[What is expected] Your answer should be the lines below from the one holding "Point (240, 50)" through the one holding "For the pixel", copied exactly and with nothing else.

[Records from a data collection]
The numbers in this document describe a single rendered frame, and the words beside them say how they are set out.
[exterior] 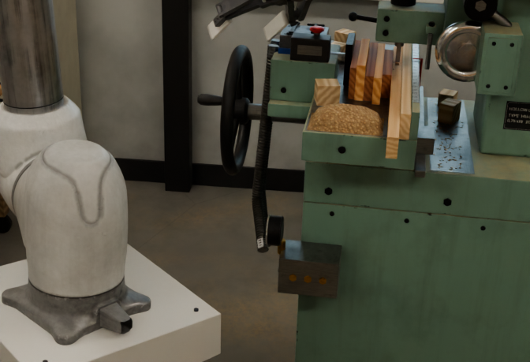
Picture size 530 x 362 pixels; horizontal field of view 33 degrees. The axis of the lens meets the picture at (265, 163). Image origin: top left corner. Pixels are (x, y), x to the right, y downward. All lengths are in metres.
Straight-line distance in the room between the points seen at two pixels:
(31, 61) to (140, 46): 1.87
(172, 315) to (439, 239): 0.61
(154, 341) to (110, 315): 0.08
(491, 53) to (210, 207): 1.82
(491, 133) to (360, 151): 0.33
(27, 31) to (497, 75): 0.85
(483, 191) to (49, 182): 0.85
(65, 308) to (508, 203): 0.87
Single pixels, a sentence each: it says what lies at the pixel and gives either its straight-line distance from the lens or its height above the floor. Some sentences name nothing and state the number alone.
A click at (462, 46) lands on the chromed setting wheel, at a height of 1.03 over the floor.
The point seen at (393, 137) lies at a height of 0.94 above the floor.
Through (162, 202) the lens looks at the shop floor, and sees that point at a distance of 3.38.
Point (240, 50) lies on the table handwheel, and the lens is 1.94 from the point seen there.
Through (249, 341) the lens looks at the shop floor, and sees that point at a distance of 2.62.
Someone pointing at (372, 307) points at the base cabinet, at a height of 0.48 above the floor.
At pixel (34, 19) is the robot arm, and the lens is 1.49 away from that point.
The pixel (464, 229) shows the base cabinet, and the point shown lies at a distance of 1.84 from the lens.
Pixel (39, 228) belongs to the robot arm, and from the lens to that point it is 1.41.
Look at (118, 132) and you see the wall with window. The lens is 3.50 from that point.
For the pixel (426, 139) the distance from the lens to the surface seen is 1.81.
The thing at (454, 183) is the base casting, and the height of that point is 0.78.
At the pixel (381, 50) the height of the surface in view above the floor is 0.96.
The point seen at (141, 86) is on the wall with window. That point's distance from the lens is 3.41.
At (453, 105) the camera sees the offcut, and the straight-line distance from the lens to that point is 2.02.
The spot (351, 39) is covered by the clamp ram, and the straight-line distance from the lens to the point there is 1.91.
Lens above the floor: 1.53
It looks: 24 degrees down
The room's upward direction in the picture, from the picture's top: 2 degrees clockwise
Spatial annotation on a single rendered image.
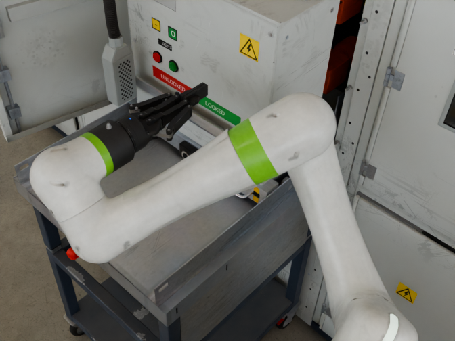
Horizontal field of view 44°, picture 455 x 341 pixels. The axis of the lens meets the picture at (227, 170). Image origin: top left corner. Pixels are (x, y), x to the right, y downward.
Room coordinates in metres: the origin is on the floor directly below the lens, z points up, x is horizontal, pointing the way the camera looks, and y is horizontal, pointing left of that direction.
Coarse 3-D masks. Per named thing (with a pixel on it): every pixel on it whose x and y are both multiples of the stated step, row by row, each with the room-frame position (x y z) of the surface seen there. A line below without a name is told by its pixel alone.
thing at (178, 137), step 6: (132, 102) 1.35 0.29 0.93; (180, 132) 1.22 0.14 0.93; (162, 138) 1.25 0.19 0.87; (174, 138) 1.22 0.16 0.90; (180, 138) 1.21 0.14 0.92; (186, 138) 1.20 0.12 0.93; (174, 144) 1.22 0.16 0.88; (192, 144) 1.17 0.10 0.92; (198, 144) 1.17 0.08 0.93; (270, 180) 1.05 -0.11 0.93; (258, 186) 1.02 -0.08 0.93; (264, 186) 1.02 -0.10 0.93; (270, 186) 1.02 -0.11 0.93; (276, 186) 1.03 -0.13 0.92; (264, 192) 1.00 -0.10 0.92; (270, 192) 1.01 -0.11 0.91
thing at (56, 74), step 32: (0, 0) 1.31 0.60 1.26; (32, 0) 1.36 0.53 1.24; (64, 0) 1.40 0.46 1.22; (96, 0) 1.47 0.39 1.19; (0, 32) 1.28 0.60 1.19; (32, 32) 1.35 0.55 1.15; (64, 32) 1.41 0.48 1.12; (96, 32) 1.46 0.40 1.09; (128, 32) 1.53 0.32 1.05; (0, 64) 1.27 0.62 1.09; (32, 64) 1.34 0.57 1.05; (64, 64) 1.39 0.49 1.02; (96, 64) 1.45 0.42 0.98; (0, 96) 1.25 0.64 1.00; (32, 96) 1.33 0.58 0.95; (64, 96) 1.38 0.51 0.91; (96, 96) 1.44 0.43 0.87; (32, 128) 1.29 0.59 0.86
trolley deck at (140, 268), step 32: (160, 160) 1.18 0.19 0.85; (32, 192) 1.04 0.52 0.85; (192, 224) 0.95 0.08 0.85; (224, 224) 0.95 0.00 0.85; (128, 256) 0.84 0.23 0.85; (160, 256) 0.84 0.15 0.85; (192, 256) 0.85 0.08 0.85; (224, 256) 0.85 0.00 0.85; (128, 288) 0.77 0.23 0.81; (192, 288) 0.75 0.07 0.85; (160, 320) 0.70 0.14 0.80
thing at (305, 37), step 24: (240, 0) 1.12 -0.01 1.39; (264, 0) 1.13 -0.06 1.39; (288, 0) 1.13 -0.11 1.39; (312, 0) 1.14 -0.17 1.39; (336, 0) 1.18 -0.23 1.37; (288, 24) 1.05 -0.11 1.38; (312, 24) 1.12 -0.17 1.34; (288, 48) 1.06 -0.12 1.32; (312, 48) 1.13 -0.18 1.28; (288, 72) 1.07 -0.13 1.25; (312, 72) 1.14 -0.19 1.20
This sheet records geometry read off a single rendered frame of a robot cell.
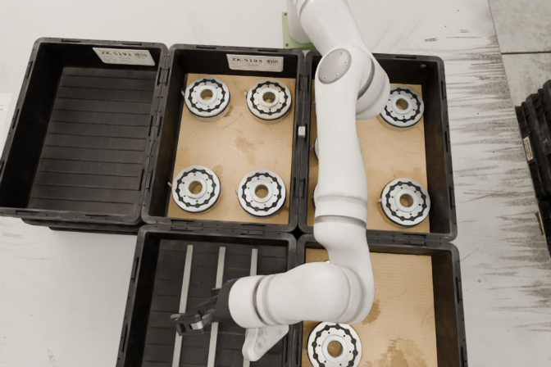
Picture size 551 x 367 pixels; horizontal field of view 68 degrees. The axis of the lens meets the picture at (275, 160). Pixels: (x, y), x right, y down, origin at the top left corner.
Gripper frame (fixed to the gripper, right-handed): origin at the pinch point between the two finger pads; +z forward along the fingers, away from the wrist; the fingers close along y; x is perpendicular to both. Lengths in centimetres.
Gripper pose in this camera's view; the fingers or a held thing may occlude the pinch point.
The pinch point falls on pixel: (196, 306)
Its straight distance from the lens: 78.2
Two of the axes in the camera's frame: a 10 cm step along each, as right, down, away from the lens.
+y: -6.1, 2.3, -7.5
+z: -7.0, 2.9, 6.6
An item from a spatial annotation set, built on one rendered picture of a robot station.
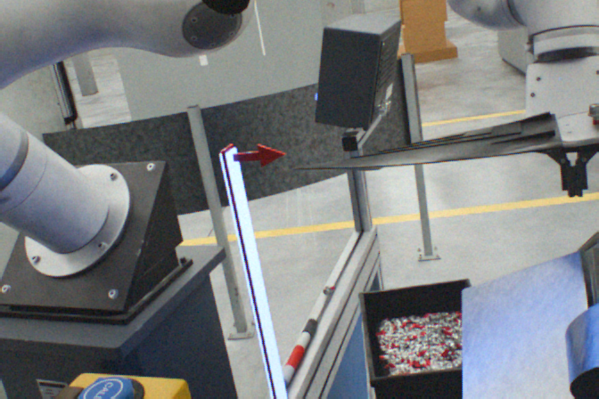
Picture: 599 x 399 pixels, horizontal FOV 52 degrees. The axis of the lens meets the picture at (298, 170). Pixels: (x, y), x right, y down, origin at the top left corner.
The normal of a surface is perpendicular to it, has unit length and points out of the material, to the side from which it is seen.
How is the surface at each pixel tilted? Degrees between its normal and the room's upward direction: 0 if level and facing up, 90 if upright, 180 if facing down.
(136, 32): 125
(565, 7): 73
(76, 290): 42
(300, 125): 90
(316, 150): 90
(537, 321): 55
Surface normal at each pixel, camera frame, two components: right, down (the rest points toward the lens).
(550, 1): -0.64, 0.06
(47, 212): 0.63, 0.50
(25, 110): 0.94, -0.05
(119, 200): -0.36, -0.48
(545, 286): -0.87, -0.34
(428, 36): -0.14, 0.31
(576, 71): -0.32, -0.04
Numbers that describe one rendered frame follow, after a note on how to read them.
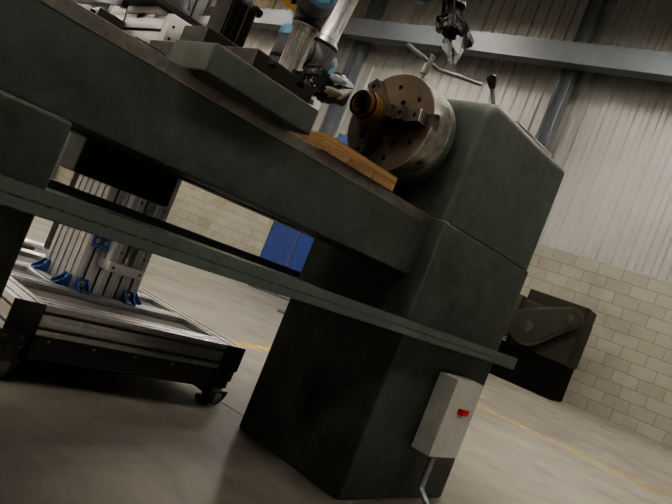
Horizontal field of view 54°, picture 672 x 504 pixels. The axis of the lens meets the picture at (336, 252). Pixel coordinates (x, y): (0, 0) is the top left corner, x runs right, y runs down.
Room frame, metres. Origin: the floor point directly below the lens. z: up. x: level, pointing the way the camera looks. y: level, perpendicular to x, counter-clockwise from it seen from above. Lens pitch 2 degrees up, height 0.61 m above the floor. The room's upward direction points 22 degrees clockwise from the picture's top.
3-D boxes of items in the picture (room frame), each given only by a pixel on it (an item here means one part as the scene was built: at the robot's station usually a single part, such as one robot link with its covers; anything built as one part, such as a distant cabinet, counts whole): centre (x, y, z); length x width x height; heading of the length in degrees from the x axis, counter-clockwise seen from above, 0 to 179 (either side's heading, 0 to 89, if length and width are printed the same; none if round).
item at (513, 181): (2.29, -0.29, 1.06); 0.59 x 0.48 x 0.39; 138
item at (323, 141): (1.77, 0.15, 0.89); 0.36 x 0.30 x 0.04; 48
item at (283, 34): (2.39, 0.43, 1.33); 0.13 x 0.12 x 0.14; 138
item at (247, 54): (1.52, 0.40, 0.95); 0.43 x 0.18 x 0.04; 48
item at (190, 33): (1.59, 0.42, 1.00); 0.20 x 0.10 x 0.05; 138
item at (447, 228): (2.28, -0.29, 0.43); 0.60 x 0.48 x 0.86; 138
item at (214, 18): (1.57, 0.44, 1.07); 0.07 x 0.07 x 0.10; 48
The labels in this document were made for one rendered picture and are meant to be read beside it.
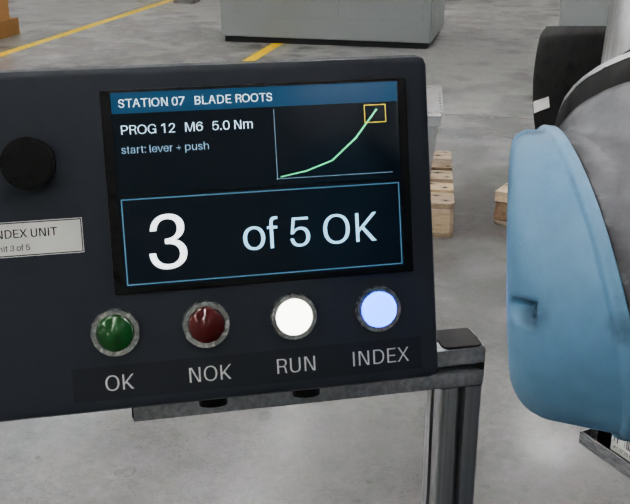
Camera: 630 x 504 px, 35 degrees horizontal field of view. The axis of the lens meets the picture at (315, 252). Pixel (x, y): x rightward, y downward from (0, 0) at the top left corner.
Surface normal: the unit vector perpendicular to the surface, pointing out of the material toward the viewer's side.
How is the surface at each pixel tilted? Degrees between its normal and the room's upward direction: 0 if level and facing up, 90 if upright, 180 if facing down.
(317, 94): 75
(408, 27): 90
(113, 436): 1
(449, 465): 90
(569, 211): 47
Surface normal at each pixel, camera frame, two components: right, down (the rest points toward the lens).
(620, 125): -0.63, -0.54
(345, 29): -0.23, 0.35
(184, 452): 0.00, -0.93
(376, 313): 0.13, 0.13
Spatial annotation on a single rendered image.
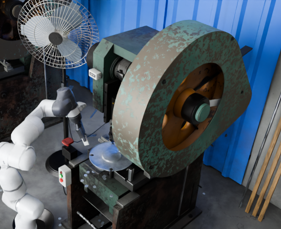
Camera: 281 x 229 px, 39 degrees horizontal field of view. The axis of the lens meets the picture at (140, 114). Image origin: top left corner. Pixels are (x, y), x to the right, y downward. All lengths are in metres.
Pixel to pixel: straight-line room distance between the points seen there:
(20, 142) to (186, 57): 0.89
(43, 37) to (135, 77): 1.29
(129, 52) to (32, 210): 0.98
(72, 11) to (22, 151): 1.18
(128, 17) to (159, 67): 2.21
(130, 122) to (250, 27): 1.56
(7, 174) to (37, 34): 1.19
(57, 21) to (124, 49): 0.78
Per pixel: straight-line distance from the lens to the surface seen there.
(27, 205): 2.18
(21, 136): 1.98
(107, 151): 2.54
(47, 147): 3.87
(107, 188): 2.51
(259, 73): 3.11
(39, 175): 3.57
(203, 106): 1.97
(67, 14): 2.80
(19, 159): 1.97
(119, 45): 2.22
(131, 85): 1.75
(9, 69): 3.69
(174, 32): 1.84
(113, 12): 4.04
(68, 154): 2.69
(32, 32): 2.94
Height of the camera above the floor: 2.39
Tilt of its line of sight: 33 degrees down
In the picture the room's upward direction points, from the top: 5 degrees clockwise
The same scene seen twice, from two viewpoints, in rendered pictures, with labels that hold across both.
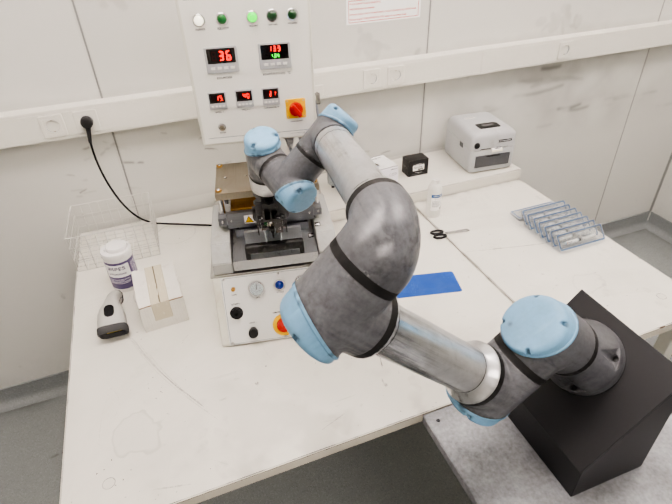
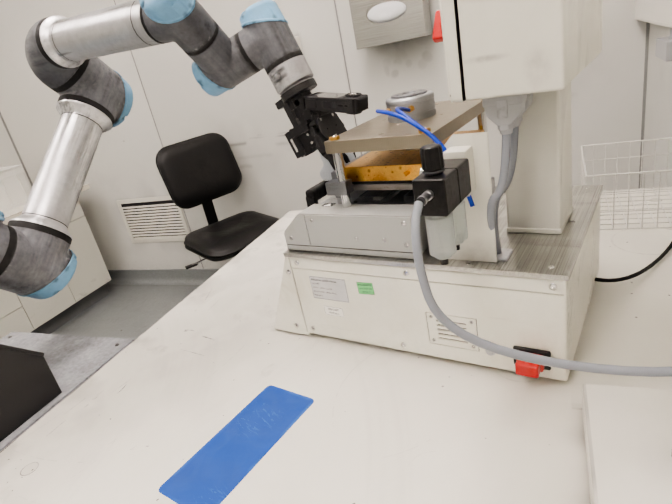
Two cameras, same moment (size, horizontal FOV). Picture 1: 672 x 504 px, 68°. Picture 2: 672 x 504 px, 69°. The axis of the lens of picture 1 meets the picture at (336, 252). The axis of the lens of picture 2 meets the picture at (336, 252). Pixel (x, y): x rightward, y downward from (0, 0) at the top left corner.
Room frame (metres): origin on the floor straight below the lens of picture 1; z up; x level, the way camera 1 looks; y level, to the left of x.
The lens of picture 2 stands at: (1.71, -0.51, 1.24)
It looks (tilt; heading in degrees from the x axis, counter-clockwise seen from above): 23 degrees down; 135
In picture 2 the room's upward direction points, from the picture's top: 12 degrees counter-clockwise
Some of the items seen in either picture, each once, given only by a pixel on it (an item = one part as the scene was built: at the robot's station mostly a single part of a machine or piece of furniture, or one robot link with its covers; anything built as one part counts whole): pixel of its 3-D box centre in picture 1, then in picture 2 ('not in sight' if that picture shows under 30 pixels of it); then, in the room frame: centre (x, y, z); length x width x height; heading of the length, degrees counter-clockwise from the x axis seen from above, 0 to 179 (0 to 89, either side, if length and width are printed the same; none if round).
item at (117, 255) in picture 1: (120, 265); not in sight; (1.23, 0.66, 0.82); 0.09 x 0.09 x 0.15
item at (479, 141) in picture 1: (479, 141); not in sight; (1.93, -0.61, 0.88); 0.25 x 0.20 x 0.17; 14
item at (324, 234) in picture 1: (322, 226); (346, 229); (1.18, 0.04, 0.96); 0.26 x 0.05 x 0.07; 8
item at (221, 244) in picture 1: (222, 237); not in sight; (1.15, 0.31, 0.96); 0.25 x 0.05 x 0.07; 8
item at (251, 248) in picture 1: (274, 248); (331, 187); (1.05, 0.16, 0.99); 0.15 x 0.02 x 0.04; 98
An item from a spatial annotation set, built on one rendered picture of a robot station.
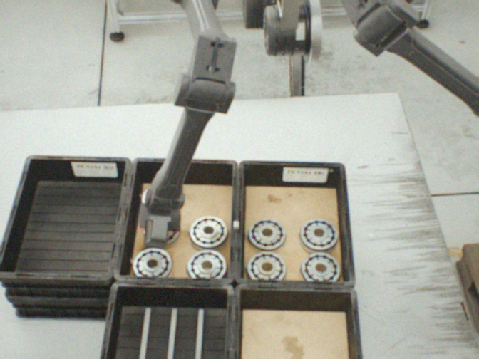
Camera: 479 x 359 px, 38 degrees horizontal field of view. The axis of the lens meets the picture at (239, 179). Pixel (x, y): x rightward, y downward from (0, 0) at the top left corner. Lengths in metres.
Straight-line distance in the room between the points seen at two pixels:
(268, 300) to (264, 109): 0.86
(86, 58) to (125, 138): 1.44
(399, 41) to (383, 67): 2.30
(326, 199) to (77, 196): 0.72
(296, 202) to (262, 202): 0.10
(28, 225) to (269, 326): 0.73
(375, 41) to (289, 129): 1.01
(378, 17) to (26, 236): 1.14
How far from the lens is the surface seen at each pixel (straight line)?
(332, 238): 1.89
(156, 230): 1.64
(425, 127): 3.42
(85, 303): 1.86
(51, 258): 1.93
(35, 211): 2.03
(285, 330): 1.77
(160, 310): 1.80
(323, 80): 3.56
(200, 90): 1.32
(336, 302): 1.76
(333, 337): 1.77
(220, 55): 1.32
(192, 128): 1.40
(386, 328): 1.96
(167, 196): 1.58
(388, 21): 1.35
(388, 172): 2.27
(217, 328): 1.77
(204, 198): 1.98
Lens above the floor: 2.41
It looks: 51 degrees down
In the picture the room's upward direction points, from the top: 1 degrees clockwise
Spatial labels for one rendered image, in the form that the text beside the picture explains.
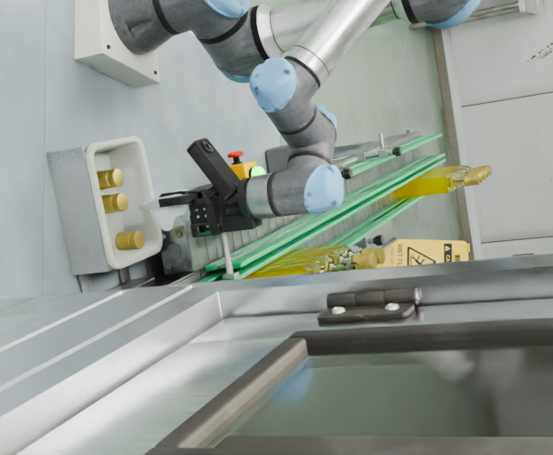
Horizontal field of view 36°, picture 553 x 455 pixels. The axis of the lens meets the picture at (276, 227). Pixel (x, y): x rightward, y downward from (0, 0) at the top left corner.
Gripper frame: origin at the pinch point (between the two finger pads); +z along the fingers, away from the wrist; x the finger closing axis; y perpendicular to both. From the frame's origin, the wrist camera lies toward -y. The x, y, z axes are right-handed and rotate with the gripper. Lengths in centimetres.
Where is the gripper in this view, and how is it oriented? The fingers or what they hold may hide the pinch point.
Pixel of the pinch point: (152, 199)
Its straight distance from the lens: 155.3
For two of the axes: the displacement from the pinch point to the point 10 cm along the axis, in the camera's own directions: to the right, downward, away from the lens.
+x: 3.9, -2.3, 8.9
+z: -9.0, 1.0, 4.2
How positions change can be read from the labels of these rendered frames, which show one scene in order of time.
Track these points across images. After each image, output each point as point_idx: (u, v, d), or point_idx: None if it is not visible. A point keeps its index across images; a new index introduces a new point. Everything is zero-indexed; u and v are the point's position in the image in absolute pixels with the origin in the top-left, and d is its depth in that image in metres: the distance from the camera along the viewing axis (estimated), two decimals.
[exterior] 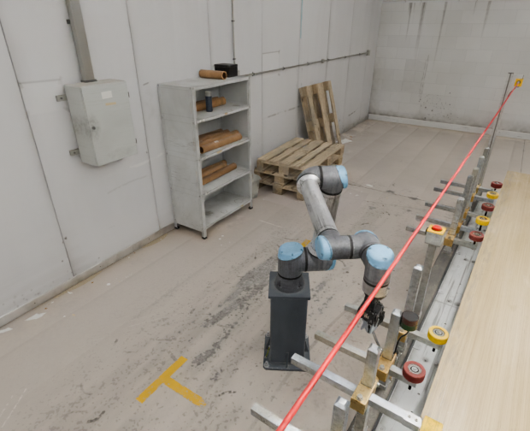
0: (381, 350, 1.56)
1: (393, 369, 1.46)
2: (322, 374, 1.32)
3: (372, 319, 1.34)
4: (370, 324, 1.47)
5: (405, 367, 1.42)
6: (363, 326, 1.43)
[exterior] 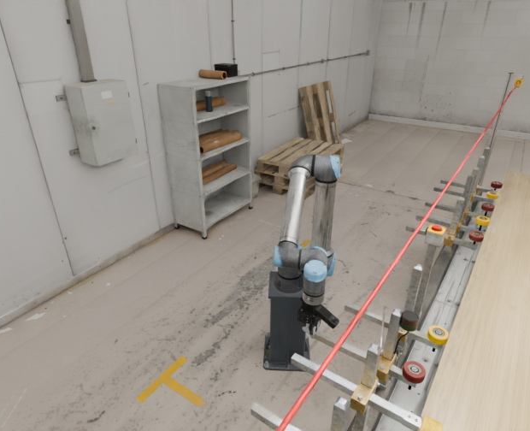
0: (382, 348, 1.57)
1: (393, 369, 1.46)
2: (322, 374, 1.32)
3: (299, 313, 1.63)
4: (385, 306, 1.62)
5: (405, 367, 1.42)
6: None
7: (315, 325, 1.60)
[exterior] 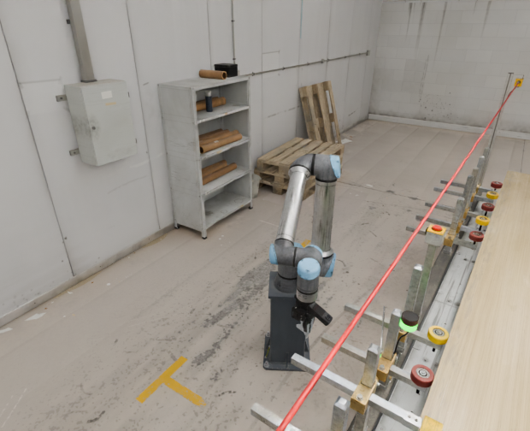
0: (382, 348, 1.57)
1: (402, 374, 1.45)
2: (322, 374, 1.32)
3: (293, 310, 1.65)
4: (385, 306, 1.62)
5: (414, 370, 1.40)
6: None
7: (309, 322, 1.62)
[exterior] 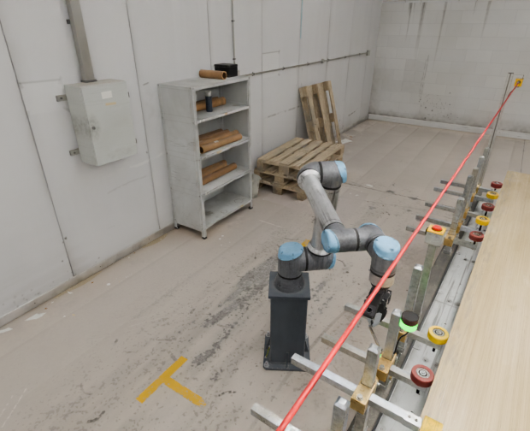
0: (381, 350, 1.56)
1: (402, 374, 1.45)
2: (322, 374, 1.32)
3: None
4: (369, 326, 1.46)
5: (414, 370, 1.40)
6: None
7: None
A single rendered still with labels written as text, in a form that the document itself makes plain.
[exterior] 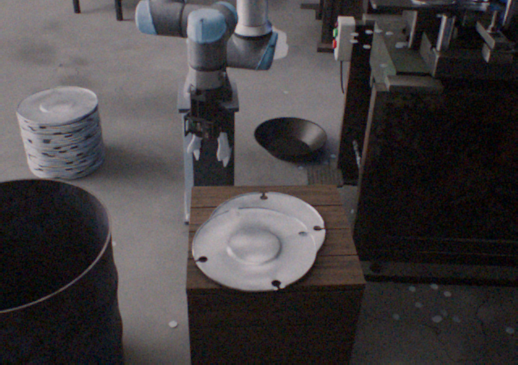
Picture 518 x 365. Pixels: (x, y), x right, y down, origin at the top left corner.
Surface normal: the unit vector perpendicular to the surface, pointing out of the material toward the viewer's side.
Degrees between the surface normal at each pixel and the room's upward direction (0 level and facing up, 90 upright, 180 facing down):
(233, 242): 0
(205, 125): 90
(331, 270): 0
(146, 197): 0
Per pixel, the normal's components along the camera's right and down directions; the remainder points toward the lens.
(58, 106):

[Solution for this task]
Point (240, 50) lies on the table handwheel, and the lens is 1.94 from the point seen there.
Through (249, 341) the lens looks at the shop floor, and sees that point at a distance of 2.62.
Someone pointing at (372, 307) points at the base cabinet, at a height of 0.48 above the floor.
At pixel (34, 19) is the robot arm, and the lens is 1.49 away from that point.
The pixel (464, 229) shows the base cabinet, and the point shown lies at a distance of 1.84 from the lens.
Pixel (39, 228) belongs to the robot arm, and from the lens to that point it is 1.41.
Look at (118, 132) and you see the wall with window. The lens is 3.50 from that point.
For the pixel (426, 139) the distance from the lens to the surface seen is 1.81.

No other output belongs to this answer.